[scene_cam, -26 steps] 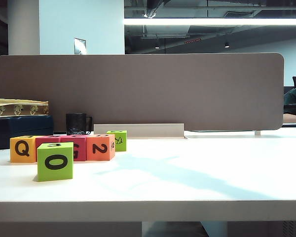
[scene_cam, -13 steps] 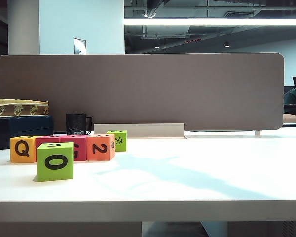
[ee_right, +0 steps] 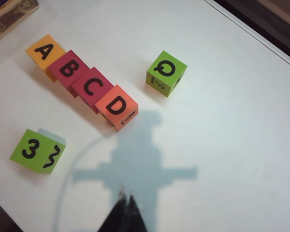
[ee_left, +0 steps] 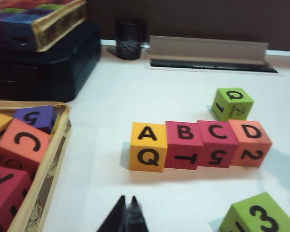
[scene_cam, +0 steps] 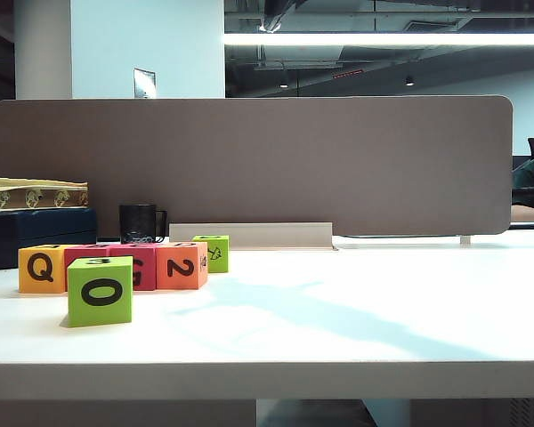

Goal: Select the appropriate blocks from the scattered letter blocks on the table and arrange them in a row to spell out "ABCD".

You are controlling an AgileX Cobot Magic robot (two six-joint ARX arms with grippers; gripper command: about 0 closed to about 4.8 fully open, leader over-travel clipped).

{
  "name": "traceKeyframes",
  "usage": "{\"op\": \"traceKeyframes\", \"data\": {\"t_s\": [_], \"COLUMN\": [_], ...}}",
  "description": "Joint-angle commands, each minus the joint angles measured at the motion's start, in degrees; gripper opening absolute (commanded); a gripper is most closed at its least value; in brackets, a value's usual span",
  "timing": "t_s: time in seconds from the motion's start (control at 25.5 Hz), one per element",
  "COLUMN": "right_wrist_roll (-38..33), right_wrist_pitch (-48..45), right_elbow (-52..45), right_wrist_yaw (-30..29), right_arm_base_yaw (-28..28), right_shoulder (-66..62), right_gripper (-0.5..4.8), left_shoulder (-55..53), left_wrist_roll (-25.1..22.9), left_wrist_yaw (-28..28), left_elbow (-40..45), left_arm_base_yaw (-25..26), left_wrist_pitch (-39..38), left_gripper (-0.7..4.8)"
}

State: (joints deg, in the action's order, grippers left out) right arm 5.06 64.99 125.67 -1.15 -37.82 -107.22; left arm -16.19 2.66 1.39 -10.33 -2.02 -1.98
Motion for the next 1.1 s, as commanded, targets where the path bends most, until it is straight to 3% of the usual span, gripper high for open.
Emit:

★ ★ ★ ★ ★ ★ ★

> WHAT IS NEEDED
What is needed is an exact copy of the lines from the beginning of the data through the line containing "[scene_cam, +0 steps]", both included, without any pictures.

> RESPONSE
[scene_cam, -26 steps] 
[scene_cam, -13 steps] 
[ee_right, +0 steps] 
[ee_left, +0 steps] 
[scene_cam, +0 steps] 

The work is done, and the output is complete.